Wherever the string "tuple" appears in a line of the listing below, report that line.

[RECORDS PROVIDED — start]

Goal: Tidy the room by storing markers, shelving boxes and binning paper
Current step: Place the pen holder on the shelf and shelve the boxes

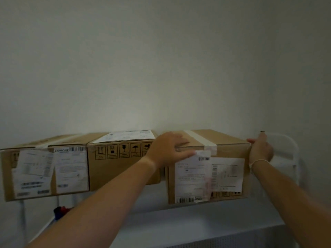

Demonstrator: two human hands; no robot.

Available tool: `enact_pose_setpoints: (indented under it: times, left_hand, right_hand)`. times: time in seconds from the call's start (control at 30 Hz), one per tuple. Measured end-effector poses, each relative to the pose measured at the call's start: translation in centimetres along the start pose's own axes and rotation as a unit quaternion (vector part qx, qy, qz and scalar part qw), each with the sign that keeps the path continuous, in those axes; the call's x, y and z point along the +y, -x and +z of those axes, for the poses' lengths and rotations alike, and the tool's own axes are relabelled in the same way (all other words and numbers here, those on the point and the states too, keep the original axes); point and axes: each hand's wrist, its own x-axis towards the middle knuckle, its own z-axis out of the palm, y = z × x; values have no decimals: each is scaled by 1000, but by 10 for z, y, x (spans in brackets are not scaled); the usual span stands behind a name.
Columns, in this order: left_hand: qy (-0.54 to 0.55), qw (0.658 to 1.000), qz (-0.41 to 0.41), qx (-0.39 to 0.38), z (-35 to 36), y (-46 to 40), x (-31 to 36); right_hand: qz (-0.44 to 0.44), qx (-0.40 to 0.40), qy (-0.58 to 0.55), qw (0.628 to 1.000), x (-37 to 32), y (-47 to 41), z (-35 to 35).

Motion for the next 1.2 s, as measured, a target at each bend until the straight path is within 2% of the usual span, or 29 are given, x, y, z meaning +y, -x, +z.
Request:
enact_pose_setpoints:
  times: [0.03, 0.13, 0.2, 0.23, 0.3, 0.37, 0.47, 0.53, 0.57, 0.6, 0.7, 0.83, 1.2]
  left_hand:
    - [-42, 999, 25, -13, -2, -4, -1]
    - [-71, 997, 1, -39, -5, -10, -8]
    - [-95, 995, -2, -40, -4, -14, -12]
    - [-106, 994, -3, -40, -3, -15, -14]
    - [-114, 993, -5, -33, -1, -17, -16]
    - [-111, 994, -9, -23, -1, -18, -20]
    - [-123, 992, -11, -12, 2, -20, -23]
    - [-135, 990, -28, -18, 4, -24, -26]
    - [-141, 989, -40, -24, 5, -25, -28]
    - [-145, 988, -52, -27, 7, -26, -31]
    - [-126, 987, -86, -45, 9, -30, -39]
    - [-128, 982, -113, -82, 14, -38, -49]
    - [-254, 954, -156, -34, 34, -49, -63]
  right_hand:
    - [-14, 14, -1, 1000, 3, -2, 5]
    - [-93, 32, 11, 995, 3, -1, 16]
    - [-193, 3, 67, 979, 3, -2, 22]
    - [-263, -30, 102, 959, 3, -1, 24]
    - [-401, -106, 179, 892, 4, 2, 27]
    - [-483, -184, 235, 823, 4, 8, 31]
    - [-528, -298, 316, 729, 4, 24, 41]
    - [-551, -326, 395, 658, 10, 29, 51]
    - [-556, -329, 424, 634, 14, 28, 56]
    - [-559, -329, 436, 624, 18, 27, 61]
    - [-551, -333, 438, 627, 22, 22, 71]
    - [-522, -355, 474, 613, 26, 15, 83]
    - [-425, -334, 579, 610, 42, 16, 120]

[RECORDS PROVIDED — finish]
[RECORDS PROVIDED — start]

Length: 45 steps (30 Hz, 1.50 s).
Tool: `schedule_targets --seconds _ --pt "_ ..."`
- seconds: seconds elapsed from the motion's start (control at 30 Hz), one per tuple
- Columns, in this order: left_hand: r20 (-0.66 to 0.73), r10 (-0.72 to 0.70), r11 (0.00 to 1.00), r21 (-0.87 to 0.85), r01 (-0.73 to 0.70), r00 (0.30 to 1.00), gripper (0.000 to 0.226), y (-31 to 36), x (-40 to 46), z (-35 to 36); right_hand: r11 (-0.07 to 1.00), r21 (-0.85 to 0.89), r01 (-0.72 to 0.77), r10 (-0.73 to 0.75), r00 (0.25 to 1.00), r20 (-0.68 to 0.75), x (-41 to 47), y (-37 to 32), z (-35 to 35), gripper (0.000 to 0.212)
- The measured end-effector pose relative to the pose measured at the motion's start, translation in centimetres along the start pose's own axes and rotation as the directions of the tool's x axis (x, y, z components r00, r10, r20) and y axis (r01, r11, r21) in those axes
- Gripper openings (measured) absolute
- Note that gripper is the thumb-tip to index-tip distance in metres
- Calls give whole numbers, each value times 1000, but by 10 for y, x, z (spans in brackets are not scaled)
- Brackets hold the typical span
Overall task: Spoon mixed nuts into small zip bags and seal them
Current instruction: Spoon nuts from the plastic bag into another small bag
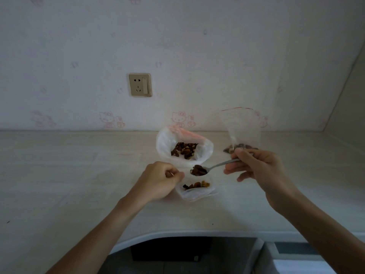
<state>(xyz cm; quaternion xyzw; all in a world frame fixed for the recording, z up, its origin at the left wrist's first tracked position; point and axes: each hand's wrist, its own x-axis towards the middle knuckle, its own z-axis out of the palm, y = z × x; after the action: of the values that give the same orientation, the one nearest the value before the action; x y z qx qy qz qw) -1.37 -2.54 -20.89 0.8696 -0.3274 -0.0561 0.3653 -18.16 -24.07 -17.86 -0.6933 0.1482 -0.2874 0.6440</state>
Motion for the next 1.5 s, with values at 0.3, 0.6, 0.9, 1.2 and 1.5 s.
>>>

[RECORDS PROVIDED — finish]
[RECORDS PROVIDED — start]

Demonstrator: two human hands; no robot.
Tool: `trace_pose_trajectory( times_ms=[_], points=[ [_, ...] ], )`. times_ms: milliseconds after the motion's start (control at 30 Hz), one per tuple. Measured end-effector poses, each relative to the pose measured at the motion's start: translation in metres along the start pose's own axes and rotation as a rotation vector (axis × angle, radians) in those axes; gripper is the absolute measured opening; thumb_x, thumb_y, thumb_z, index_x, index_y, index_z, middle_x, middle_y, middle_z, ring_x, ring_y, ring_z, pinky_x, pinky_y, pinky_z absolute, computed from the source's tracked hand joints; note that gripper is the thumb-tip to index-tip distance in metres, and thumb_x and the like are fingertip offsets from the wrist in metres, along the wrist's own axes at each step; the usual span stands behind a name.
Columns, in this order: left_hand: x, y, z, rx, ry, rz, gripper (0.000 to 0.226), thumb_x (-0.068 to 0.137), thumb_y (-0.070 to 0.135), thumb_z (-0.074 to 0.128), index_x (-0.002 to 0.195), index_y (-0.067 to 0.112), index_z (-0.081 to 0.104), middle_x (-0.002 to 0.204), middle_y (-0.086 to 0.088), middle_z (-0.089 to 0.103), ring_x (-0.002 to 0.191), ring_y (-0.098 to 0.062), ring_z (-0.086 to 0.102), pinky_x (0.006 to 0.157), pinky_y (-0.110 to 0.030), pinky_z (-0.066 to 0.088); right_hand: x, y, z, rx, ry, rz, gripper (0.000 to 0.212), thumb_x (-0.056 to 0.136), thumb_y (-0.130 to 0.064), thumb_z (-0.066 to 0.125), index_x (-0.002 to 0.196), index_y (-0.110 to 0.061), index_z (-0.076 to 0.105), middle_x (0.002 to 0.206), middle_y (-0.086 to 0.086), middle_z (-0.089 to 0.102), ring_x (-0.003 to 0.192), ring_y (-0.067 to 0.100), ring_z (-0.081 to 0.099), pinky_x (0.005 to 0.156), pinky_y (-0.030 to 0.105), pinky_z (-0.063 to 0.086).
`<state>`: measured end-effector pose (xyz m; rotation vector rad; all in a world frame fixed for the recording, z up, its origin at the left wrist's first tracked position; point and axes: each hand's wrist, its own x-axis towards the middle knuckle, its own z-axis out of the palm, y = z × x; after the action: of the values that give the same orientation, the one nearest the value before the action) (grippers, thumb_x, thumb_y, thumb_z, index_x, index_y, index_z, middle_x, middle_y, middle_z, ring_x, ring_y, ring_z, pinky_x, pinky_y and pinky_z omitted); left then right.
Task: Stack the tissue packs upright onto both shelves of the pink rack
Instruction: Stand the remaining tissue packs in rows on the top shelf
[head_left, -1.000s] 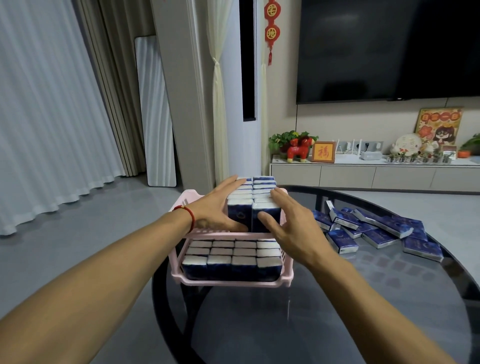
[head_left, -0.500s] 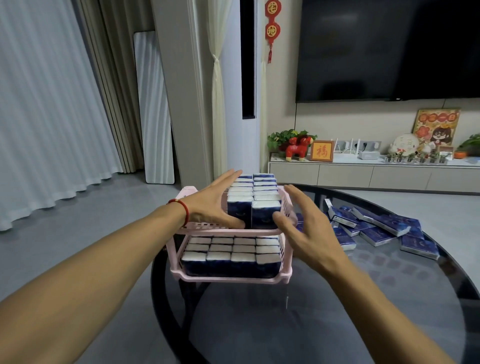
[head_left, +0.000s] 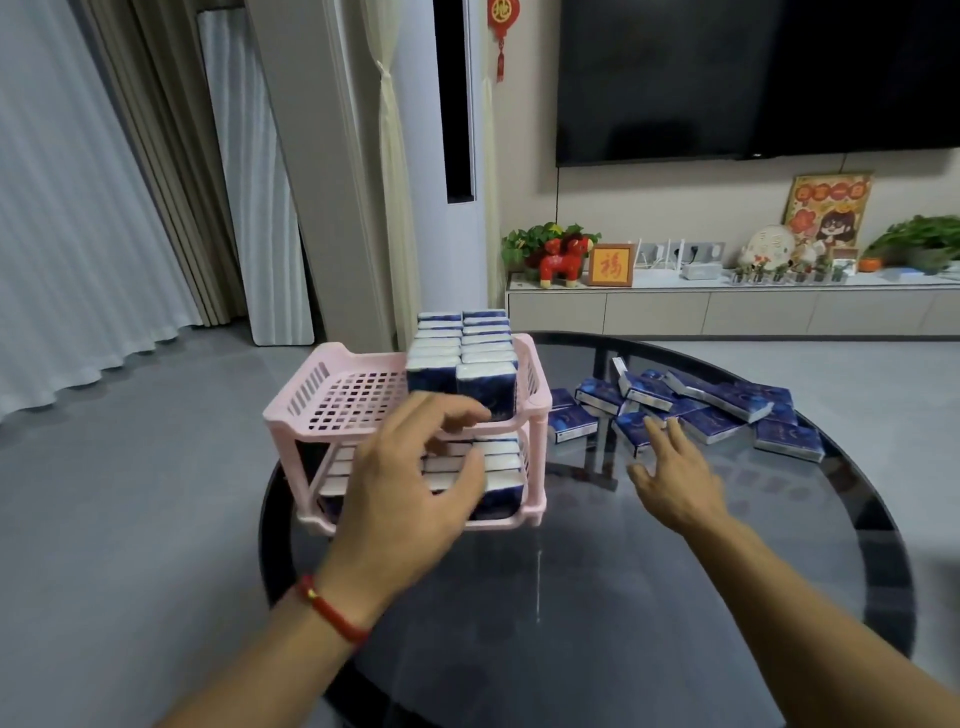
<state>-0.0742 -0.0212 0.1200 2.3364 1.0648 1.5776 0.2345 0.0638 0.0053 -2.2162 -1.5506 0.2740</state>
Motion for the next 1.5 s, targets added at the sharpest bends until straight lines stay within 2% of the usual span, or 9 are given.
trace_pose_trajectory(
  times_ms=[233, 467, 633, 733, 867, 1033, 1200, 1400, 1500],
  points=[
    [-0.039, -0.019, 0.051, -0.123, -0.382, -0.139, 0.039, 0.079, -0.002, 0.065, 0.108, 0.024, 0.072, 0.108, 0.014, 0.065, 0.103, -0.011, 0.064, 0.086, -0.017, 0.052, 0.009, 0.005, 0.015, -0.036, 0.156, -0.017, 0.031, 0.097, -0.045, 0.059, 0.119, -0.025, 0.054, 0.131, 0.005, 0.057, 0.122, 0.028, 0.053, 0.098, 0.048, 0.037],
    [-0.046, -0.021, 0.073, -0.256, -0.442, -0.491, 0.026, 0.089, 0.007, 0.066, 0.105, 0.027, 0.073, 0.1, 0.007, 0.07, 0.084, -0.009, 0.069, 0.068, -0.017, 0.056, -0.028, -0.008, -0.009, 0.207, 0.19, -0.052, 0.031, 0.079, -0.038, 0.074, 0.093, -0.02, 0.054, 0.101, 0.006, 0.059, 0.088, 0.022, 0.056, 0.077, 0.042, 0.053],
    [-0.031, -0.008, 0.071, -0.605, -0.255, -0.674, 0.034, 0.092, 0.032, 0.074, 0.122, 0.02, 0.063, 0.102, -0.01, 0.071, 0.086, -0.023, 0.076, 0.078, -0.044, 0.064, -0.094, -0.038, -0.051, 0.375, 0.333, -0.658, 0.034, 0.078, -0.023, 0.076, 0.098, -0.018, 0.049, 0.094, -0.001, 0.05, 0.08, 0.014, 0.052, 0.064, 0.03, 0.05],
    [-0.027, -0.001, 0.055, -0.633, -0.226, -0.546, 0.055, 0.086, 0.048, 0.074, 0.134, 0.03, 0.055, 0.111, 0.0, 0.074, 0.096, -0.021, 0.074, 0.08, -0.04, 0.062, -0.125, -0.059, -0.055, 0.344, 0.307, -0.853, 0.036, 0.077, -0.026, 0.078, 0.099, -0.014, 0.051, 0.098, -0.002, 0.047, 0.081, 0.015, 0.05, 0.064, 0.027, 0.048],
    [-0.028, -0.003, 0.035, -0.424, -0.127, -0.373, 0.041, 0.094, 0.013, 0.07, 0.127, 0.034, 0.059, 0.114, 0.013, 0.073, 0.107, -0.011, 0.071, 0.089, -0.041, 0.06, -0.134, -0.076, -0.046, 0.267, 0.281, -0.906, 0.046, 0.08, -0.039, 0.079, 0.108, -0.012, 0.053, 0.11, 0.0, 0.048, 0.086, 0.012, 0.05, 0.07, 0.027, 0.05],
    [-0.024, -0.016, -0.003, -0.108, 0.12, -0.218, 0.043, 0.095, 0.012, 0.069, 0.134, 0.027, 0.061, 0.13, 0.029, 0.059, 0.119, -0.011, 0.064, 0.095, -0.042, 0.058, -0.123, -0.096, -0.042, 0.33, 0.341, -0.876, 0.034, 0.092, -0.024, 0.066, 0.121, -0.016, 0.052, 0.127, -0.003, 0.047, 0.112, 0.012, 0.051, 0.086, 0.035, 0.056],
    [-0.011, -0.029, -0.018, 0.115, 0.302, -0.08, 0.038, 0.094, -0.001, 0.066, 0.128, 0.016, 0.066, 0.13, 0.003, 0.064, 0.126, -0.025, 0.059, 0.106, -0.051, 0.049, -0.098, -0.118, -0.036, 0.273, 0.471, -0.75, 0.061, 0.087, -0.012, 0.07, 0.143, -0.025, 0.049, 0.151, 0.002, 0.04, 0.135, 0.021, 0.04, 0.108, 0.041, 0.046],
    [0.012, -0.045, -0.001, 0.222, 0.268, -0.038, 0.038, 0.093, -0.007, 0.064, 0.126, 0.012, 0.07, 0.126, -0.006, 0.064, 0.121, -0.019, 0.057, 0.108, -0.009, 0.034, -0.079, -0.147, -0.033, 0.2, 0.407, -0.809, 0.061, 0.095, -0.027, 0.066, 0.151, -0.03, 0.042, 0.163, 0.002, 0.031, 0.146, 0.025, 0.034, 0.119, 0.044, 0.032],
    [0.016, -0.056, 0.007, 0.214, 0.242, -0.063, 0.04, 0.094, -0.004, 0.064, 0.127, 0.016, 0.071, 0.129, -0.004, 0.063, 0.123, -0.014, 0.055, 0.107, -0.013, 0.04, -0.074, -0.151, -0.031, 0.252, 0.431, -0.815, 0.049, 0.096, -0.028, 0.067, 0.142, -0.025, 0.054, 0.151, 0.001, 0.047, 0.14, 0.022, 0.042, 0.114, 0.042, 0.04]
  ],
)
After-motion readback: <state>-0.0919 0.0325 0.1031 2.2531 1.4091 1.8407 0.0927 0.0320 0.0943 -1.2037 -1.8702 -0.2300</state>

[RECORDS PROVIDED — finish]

OUTPUT FOR THIS EXERCISE:
Available tool: `enact_pose_setpoints: (indented under it: times, left_hand, right_hand)`. times: time in seconds from the call's start (control at 30 Hz), one per tuple. Measured end-effector poses, each relative to the pose measured at the call's start: translation in centimetres along the start pose's own axes and rotation as a unit quaternion (vector part qx, qy, qz and scalar part qw), each with the sign that keeps the path continuous, in those axes; the call's x, y and z point along the +y, -x and +z of those axes, for the poses' lengths and rotations alike, and the tool's own axes are relabelled in the same way (all other words and numbers here, those on the point and the states too, keep the original axes); point and axes: each hand's wrist, its own x-axis towards the middle knuckle, its own z-axis out of the palm, y = z × x; values have no decimals: each is scaled by 1000, but by 10 for z, y, x (spans in brackets are not scaled); the usual span stands behind a name.
- seconds: seconds elapsed from the motion's start (control at 30 Hz), one per tuple
Tool: `trace_pose_trajectory( times_ms=[_], points=[ [_, ...] ], )`. times_ms: milliseconds after the motion's start (control at 30 Hz), one per tuple. Measured end-effector poses, each relative to the pose measured at the motion's start: translation in metres along the start pose's own axes and rotation as a rotation vector (axis × angle, radians) in those axes; gripper is the absolute measured opening; thumb_x, thumb_y, thumb_z, index_x, index_y, index_z, middle_x, middle_y, middle_z, ring_x, ring_y, ring_z, pinky_x, pinky_y, pinky_z absolute, computed from the source's tracked hand joints; note that gripper is the thumb-tip to index-tip distance in metres, and thumb_x and the like are fingertip offsets from the wrist in metres, along the wrist's own axes at each step; the usual span stands behind a name.

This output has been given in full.